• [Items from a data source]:
+++++
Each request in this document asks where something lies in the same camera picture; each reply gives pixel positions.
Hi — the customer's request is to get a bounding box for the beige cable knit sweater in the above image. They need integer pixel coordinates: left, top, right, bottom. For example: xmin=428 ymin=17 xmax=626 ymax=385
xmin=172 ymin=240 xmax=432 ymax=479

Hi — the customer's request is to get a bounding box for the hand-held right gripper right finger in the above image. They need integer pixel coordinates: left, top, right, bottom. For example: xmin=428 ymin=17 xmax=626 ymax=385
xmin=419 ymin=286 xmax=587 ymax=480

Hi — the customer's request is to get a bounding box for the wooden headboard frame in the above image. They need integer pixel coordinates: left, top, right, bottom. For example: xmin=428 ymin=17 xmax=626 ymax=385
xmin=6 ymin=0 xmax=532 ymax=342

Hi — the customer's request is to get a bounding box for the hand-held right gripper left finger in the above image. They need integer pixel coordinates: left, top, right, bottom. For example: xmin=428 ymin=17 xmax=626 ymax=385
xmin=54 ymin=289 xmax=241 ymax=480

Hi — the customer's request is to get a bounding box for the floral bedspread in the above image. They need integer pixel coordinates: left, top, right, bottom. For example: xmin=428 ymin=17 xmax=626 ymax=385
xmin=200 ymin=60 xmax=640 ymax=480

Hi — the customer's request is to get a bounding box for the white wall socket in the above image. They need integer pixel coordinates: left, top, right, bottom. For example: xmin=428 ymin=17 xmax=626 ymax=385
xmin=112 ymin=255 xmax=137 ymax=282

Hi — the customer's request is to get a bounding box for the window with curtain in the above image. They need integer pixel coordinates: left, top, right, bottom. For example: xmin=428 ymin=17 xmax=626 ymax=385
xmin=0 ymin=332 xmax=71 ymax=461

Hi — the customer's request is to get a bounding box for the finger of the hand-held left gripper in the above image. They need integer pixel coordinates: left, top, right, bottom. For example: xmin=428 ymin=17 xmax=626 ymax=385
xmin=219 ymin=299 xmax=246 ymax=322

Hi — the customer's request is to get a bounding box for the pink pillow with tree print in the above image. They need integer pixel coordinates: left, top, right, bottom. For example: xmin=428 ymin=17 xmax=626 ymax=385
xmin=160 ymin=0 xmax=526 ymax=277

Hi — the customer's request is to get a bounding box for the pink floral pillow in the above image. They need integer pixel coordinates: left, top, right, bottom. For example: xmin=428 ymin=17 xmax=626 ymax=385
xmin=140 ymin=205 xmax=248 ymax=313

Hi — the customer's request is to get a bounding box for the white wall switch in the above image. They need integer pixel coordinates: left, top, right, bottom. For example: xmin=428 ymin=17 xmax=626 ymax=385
+++++
• [WORK REQUIRED]:
Your output should consist only of the lines from the one containing "for the window" to the end of the records above, each retyped exactly.

• [ANSWER FOR THE TASK]:
Hi — the customer's request is to get a bounding box for the window with curtain in the above image. They need integer pixel coordinates: left, top, right, bottom. For example: xmin=428 ymin=17 xmax=626 ymax=385
xmin=0 ymin=332 xmax=71 ymax=461

Hi — the customer's request is to get a bounding box for the finger of the hand-held left gripper in the above image. They need integer pixel coordinates: left, top, right, bottom. For example: xmin=428 ymin=17 xmax=626 ymax=385
xmin=219 ymin=299 xmax=246 ymax=322

Hi — the customer's request is to get a bounding box for the pink pillow with tree print in the above image. They need integer pixel coordinates: left, top, right, bottom. For example: xmin=428 ymin=17 xmax=626 ymax=385
xmin=160 ymin=0 xmax=526 ymax=277

Hi — the customer's request is to get a bounding box for the pink floral pillow in the above image. They need integer pixel coordinates: left, top, right, bottom. For example: xmin=428 ymin=17 xmax=626 ymax=385
xmin=140 ymin=205 xmax=248 ymax=313

Hi — the customer's request is to get a bounding box for the white wall switch in the above image. They need integer pixel coordinates: left, top, right, bottom. For example: xmin=428 ymin=17 xmax=626 ymax=385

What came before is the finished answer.